# The SBHonline Community Daily > Restaurants Wine & Food Off The Island >  >  What to do with lemons

## SBHgirl

I had to pick my lemons, so what can I do with them?  Any one have a lemon tart recepe?

----------


## MIke R

Wendi has an awesome lemon bar recipe but its at the house and we arent there tonight...but if you can wait a few days?

----------


## Rosemary

SBHgirl-
is this when you usually pick or is this weather related?  I am curious.

----------


## SBHgirl

Mike please give the recepe when you can.  Rosemary.  I try to pick the fruit before it freezes   . It is going to get cold around here but I picked most of the fruit last week.  I left a few on the tree as an experiment.

----------


## KevinS

Limoncello?

----------


## GramChop

Definitely - limoncello!

Yields 7 cups of heaven:

10 lemons
750 ml Vodka
3 1/2 cups water
2 1/2 cups sugar

Remove the peel from the lemons with a peeler. (Use the actual lemons for another recipe). Trim away the white pith from the peels and trash the pith.  Put the lemon peels in a pitcher (2 qt) along with the Vodka. Let that sit for about 4 days at room temperature. 

Stir the water and sugar in a large saucepan over medium heat until the sugar dissolves. Cool completely. Mix the simple syrup and Vodka together. Let it stand overnight at room temperature. Strain the limoncello through a mesh strainer and throw away the peels. Transfer to pretty bottles and give as Christmas gifts. 

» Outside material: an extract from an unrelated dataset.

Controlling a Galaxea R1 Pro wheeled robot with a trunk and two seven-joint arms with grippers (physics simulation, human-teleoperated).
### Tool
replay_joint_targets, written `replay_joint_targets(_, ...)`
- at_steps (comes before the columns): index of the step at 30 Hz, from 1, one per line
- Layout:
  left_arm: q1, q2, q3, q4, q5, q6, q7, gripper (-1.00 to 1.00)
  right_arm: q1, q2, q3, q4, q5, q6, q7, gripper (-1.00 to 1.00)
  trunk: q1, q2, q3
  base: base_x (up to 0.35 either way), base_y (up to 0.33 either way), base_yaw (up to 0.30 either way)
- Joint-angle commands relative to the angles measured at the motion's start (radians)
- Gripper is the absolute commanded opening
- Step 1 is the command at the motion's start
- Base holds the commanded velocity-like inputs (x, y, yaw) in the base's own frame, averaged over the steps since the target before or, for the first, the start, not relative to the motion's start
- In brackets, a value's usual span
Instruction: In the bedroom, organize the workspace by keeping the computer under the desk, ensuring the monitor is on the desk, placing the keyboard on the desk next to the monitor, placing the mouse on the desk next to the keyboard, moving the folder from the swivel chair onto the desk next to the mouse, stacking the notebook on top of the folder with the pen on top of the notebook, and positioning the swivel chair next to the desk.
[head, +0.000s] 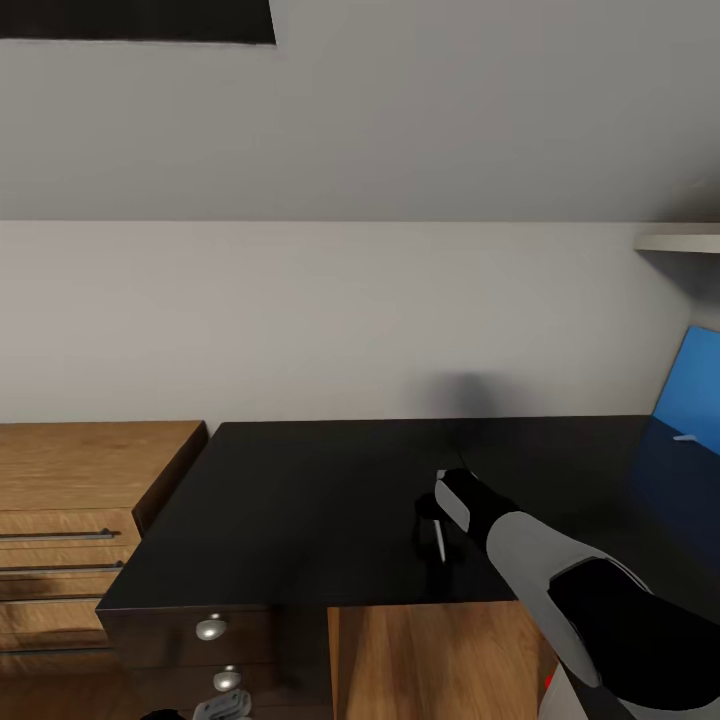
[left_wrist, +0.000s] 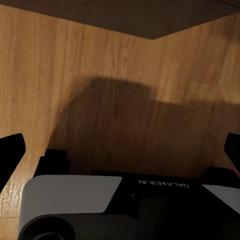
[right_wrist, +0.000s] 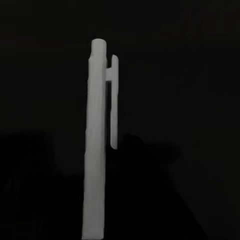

Thank you, Giada, for this, tried and true, recipe!

----------


## MIke R

really proper Italian Limoncello is made with grain alcohol...not vodka

----------


## JEK

I think vodka is mostly made of grain.

----------


## MIke R

mostly yes..good stuff is made from potato....but they don't use vodka in Italy...I watched it being made numerous times in Sicily and it was always an Everclear type of alcohol...lemon zest...water and sugar

----------


## KevinS

Today I found an old bottle of 190-proof Graves in a long-forgotten packing box.  I wonder if we have any lemons...

----------


## MIke R

bring it up next week....we can make some!

----------


## JEK

It's all alcohol distilled from  something or other and the higher the proof the stronger. Some have additives -- juniper berries in gin -- but alcohol is alcohol.

----------


## MIke R

Lemoncello is an Italian drink....

they don't use Vodka in Italy to make it.....

those are the facts...

make it however it suits you..

I'm just telling you how they make it where it originates from....

FWIW

----------


## JEK

Where can one find Italian "Everclear"?

----------


## MIke R

mostly yes..good stuff is made from potato....but they don't use vodka in Italy...I watched it being made numerous times in Sicily and it was always an _Everclear type_ of alcohol...lemon zest...water and sugar


key word is type

----------


## MIke R

http://www.squidoo.com/homemade-limoncello-recipe

----------


## JEK

Can't buy Everclear in Virginia.

----------


## MIke R

Recipe from Ron Carducci. Ron says, "I have relatives in Italy and they make limoncello the same way it is made all through Italy. Additionally, almost without exception, every limoncello I order as an after dinner digestive in ristoranti all over Italy, is made and tastes pretty much the same (I speak Italian and I ask the chefs how it is made and they almost always give me a recipe that varies only slightly from the one I am including below).  It is made with 95% pure grain alcohol, lemons, and simple syrup. That is it! The same is true for arancello. One bonus feature of the legit Italian recipe is that it only takes one week to make. 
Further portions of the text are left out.